Versicherungsverlauf genau prüfen
Betroffene sollten nicht nur die Gesamtzahl ihrer Versicherungsjahre betrachten. Wichtig ist, wie die einzelnen Monate im Versicherungsverlauf gekennzeichnet sind.
Fehlen Zeiten der Kindererziehung, der Angehörigenpflege oder einer versicherungspflichtigen Beschäftigung, kann eine Kontenklärung sinnvoll sein. Nicht erfasste oder falsch zugeordnete Zeiten können darüber entscheiden, ob die Grenze von 396 Monaten erreicht wird.
Der Grundrentenzuschlag muss grundsätzlich nicht gesondert beantragt werden.
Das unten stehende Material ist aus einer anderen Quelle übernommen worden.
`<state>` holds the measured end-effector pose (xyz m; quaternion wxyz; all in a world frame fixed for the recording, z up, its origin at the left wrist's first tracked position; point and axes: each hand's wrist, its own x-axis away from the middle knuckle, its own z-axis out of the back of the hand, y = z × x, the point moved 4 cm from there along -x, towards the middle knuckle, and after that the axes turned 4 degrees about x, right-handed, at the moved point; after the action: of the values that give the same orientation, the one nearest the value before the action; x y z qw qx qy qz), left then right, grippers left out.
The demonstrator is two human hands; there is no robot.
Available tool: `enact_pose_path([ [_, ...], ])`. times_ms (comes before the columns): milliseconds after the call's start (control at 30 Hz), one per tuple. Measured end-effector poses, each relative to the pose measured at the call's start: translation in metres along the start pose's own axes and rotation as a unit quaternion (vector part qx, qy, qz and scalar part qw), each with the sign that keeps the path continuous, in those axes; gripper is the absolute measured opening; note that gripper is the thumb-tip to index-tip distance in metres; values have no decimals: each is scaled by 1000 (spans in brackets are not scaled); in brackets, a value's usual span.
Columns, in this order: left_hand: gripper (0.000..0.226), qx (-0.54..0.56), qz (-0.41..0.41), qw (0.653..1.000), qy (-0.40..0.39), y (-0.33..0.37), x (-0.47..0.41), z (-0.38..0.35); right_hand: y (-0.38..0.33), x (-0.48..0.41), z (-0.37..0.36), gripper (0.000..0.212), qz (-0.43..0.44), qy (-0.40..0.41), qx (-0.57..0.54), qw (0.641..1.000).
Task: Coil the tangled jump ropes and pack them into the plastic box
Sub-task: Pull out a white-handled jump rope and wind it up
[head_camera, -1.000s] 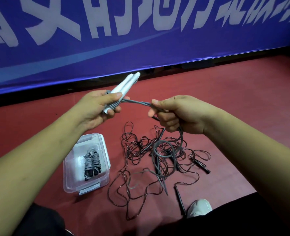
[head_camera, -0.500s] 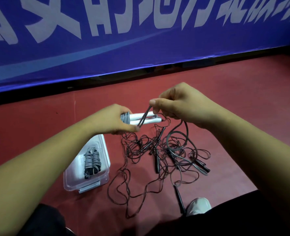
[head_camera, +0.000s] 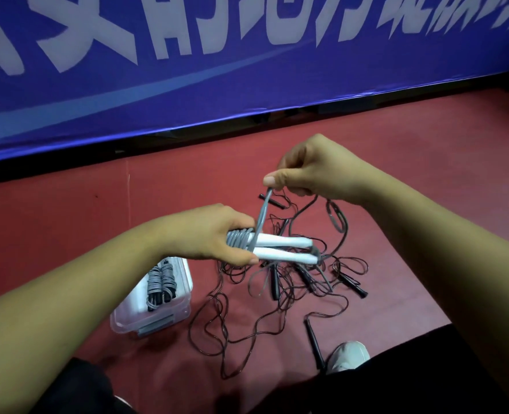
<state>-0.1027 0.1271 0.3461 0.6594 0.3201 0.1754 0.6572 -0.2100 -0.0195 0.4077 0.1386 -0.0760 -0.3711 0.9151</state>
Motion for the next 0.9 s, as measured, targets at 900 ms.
enact_pose_path([
  [900,37,666,46,690,281,-11,2,35,8,8,-35,36,-133,-152,-276,940],
])
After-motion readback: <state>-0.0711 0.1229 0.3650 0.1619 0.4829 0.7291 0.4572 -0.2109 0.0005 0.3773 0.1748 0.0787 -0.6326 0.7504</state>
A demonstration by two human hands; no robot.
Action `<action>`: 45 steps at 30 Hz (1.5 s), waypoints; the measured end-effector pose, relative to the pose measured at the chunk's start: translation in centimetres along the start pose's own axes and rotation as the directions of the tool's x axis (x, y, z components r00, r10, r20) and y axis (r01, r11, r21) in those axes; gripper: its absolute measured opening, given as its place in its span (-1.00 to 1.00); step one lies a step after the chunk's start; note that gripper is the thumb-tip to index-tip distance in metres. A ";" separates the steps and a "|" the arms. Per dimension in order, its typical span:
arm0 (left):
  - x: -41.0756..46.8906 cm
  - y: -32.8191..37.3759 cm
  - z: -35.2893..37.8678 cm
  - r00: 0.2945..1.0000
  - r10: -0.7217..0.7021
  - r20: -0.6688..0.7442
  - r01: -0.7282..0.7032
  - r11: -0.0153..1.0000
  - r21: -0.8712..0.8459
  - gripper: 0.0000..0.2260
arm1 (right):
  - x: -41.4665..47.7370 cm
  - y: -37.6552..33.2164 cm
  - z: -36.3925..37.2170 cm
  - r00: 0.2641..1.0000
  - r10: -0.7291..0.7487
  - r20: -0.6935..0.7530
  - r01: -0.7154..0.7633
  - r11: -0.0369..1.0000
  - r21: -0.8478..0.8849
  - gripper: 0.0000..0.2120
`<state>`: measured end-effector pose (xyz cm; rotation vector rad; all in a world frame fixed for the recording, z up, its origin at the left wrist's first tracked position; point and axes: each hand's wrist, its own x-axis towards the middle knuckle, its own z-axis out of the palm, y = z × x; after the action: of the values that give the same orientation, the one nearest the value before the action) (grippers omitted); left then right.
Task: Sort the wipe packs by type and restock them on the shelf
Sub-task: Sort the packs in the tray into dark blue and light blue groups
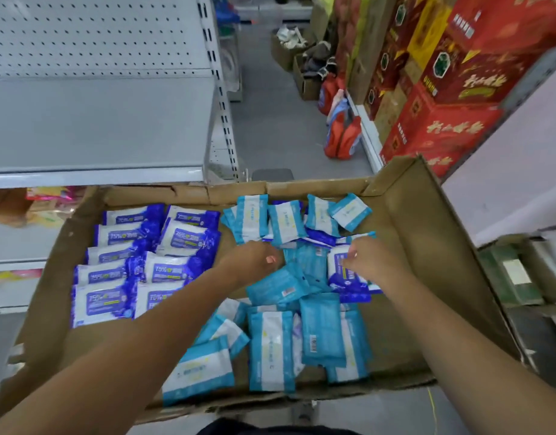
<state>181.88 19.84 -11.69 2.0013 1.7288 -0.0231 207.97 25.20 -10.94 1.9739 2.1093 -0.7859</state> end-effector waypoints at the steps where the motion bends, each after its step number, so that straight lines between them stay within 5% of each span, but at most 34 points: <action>1: 0.3 1.1 0.1 1.000 -0.002 -0.015 0.002 1.000 0.005 -0.75 | -0.3 0.6 -0.3 1.000 0.010 -0.007 -0.010 1.000 0.026 -0.74; 9: 5.2 5.2 1.9 0.997 0.062 -0.047 -0.065 0.996 -0.058 -0.73 | 0.0 2.9 1.2 0.996 0.084 0.004 -0.083 0.968 0.236 -0.55; 13: 7.0 6.7 3.1 0.977 0.193 -0.094 -0.171 0.965 0.199 -0.69 | 0.4 4.7 0.2 0.996 0.084 0.015 -0.085 0.949 0.304 -0.65; 17: 8.6 8.0 3.6 0.955 0.263 -0.138 -0.149 0.825 0.545 -0.63 | 0.4 6.0 -0.8 0.998 0.061 -0.020 -0.054 0.964 0.259 -0.79; 21: 9.8 8.8 3.3 0.955 0.240 -0.171 -0.087 0.784 0.615 -0.69 | 0.4 6.7 -1.2 0.999 0.029 -0.042 -0.017 0.967 0.252 -0.82; 25: 9.4 9.3 2.1 0.936 0.231 -0.265 -0.080 0.875 0.478 -0.77 | 0.3 7.6 -1.8 0.998 0.017 -0.053 -0.001 0.955 0.296 -0.83; 30: 6.1 8.7 0.3 0.852 0.055 -0.521 -0.139 0.983 -0.123 -0.85 | 1.1 7.9 -2.8 1.000 -0.011 -0.005 0.012 0.958 0.286 -0.71; 35: 3.8 6.5 -0.9 0.946 -0.119 -0.302 -0.040 0.881 -0.472 -0.86 | 0.9 7.0 -2.4 0.998 -0.029 0.051 0.011 0.944 0.330 -0.61; 38: 2.1 5.2 -0.6 0.976 -0.069 -0.207 -0.045 0.864 -0.501 -0.83 | 0.6 6.7 -2.3 0.997 -0.025 0.077 -0.003 0.941 0.338 -0.57; 42: 0.0 3.1 0.8 0.982 0.178 -0.055 -0.186 0.937 -0.296 -0.66 | 0.3 7.1 -2.7 0.995 -0.018 0.097 -0.014 0.948 0.318 -0.55; 45: -0.4 2.5 0.7 0.991 0.117 0.068 -0.114 0.993 -0.045 -0.58 | 0.4 7.3 -3.1 0.993 -0.014 0.114 -0.021 0.952 0.305 -0.53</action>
<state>184.37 19.06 -11.28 2.0425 1.5557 -0.0199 215.67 26.93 -10.47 2.0141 2.0176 -1.2615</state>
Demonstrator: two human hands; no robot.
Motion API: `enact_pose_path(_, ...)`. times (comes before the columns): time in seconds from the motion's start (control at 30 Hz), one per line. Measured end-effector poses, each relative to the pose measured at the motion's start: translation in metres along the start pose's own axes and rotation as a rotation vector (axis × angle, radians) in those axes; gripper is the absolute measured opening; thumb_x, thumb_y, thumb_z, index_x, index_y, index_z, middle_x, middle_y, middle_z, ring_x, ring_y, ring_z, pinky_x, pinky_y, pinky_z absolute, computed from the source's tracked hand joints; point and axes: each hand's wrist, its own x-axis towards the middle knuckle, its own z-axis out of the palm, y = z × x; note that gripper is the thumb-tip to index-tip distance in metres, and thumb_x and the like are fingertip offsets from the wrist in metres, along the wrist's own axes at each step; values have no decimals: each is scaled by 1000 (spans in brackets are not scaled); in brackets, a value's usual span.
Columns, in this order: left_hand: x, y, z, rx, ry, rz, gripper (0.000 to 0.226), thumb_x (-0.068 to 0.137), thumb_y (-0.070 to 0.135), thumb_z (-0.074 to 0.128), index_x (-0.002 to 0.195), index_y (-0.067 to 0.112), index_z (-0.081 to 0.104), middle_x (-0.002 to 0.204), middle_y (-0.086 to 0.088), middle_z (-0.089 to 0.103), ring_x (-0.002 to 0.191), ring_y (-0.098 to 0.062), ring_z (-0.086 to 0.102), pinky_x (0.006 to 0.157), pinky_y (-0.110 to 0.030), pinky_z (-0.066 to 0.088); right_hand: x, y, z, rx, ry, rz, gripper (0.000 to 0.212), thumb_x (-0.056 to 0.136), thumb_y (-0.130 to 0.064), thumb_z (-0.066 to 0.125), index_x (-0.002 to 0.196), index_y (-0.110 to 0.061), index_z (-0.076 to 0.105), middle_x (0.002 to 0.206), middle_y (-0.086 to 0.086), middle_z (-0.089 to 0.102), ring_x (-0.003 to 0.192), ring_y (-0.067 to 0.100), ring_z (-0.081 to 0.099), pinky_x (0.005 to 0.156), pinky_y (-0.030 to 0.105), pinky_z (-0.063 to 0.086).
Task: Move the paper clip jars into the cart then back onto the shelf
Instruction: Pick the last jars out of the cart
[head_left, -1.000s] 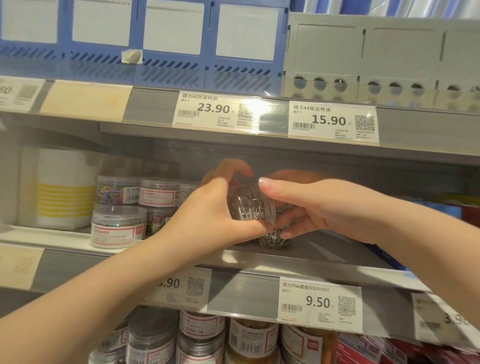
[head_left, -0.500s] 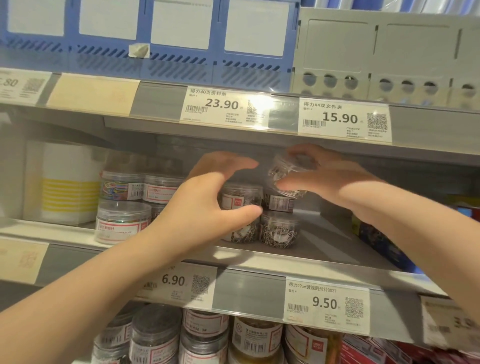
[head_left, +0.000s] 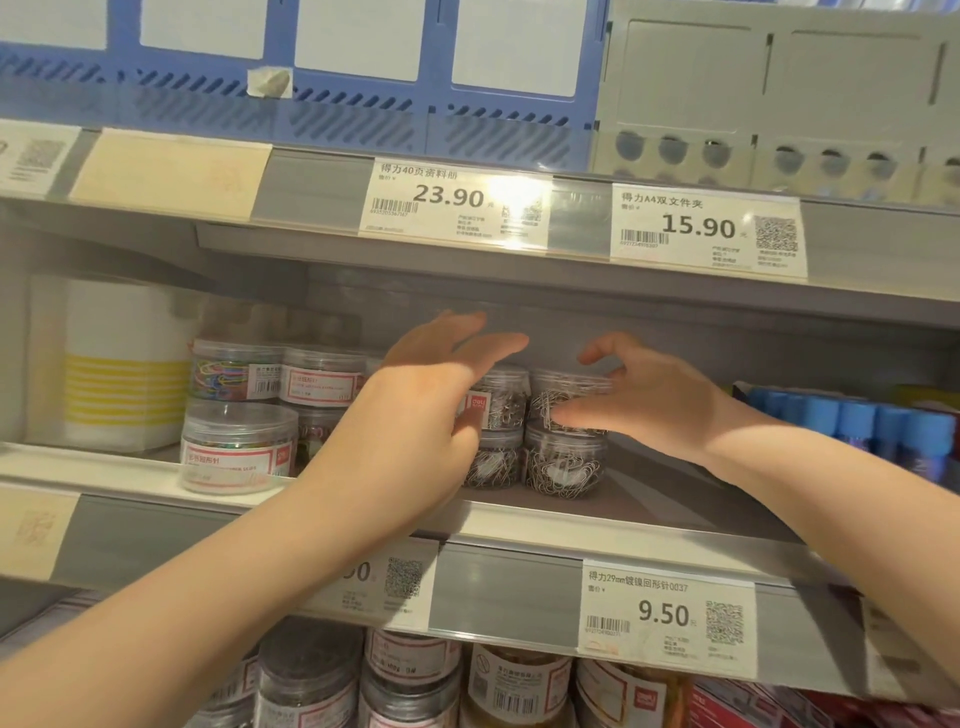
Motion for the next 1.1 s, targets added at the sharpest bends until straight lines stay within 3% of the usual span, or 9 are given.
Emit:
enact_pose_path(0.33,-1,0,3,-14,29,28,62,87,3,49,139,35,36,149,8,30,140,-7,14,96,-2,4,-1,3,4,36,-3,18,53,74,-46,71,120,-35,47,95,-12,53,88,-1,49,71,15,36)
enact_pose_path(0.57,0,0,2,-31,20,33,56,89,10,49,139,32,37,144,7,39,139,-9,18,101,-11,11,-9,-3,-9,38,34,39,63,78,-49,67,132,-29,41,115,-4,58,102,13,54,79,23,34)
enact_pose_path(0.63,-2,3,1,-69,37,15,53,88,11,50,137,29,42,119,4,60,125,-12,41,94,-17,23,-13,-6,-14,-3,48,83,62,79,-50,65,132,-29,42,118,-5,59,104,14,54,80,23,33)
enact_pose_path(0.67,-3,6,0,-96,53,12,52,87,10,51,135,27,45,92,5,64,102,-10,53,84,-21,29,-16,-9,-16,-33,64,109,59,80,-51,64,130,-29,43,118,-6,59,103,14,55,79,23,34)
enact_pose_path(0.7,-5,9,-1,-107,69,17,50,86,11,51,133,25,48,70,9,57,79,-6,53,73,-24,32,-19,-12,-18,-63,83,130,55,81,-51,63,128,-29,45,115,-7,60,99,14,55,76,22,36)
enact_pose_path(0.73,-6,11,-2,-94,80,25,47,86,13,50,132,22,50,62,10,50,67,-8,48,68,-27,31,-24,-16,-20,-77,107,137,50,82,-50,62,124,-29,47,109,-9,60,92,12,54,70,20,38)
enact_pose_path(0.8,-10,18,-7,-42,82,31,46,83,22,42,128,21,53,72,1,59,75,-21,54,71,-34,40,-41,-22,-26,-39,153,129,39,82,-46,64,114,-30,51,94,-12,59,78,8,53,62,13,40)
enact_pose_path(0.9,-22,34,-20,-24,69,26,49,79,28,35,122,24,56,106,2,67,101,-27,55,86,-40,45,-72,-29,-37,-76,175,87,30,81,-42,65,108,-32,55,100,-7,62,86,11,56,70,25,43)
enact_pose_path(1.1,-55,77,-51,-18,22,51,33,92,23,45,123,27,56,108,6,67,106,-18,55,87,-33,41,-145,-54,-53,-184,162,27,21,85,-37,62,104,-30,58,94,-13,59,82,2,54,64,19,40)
Die Deutsche Rentenversicherung prüft den Anspruch automatisch, benötigt dafür aber einen vollständigen und zutreffenden Versicherungsverlauf.
Wer Zweifel an der Berechnung hat, kann eine schriftliche Erläuterung verlangen und den Bescheid innerhalb der Rechtsbehelfsfrist prüfen lassen. Hinweise dazu enthält der Beitrag über die Prüfung von Rentenbescheiden.
Nachzahlungen schaffen rückwirkend keine Grundrentenzeit
Wer freiwillige Beiträge nachzahlt, kann damit seine reguläre Rente erhöhen oder vorhandene Lücken für bestimmte Wartezeiten schließen. Für den Grundrentenzuschlag entsteht dadurch jedoch keine zusätzliche Grundrentenzeit.
Vor einer größeren freiwilligen Einzahlung sollte deshalb geklärt werden, welches konkrete Ziel damit verfolgt wird. Informationen zu den Auswirkungen und Altersgrenzen bietet der Beitrag über freiwillige Renteneinzahlungen.
Eine Beratung vor der Zahlung kann verhindern, dass Versicherte von einer Wirkung ausgehen, die das Gesetz nicht vorsieht. Das gilt besonders dann, wenn die Einzahlungen ausdrücklich mit der Hoffnung auf einen späteren Grundrentenzuschlag verbunden sind.
Das Urteil betrifft auch viele Selbstständige
Die Entscheidung hat über den Einzelfall hinaus Bedeutung für freiwillig versicherte Selbstständige, nicht versicherungspflichtige Freiberufler und andere Menschen mit längeren freiwilligen Beitragsphasen. Auch bei jahrzehntelangen Zahlungen kann die Mindestzeit für den Zuschlag verfehlt werden.
Anders kann die Bewertung ausfallen, wenn während einer selbstständigen Tätigkeit Versicherungspflicht bestand. Dann können die betreffenden Pflichtbeitragsmonate als Grundrentenzeiten anerkannt werden.
Entscheidend ist also nicht allein, ob eine Person angestellt oder selbstständig gearbeitet hat. Ausschlaggebend ist die rentenrechtliche Einordnung der jeweiligen Monate als Pflichtbeitragszeit oder freiwillige Beitragszeit.
Fazit: Beitragsjahre sind nicht automatisch Grundrentenjahre
Das Urteil des Bundessozialgerichts schafft eine klare Trennung zwischen allgemeinen Beitragszeiten und Grundrentenzeiten. Selbst 312 Monate freiwilliger Beiträge müssen bei der Mindestzeit für den Grundrentenzuschlag außer Betracht bleiben.
Für Betroffene ist deshalb nicht die Gesamtdauer der Einzahlung entscheidend, sondern die rechtliche Zuordnung jedes einzelnen Monats. Wer überwiegend freiwillig versichert war, kann trotz langer Beitragsbiografie deutlich unter den erforderlichen 33 Jahren bleiben.
Das Bundessozialgericht bestätigte diese Rechtslage mit Urteil vom 5. Juni 2025, Az. B 5 R 3/24 R. Eine Änderung wäre nach dieser Entscheidung nur durch den Gesetzgeber möglich.